*INFORMATION SUPPLIED*.
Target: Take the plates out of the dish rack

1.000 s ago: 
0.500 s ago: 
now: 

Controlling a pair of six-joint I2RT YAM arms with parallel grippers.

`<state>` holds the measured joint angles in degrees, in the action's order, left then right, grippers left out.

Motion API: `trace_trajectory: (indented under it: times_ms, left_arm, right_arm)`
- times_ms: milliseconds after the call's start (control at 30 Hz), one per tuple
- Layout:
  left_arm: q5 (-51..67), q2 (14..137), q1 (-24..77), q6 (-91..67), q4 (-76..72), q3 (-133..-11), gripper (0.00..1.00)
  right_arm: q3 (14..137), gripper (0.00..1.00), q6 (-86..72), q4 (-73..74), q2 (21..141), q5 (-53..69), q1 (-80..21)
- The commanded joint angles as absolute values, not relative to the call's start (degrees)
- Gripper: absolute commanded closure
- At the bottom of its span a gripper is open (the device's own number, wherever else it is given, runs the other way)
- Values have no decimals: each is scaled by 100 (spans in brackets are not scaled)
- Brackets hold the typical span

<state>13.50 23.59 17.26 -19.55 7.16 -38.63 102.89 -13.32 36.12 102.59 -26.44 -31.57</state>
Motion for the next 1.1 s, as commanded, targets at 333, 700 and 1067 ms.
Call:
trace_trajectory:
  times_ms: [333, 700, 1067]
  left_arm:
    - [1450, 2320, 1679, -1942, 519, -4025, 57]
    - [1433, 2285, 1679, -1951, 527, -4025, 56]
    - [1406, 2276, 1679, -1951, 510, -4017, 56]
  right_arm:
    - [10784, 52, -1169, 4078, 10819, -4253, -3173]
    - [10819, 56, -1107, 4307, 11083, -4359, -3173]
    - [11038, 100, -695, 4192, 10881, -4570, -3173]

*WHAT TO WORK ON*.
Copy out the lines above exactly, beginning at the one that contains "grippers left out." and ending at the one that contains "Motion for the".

*SOLUTION TO THIS TASK*.
`<state>` holds the measured joint angles in degrees, in the action's order, left then right, grippers left out.

Motion API: `trace_trajectory: (indented under it: times_ms, left_arm, right_arm)`
- times_ms: milliseconds after the call's start (control at 30 Hz), one per tuple
- Layout:
  left_arm: q5 (-51..67), q2 (14..137), q1 (-24..77), q6 (-91..67), q4 (-76..72), q3 (-133..-11), gripper (0.00..1.00)
  right_arm: q3 (14..137), gripper (0.00..1.00), q6 (-86..72), q4 (-73..74), q2 (21..141), q5 (-53..69), q1 (-80..21)
- The commanded joint angles as absolute values, not relative to the call's start (degrees)
- Gripper: absolute commanded closure
- At the bottom of its span a gripper is open (the device's own number, wherever else it is given, runs the other way)
- Values have no decimals: each is scaled by 100 (spans in brackets are not scaled)
- Brackets hold the typical span

<state>13.50 23.59 17.26 -19.55 7.16 -38.63 102.89 -13.32 36.12 102.59 -26.44 -31.57</state>
Motion for the next 1.1 s, as commanded, targets at 333, 700 and 1067 ms.

The output is now finished.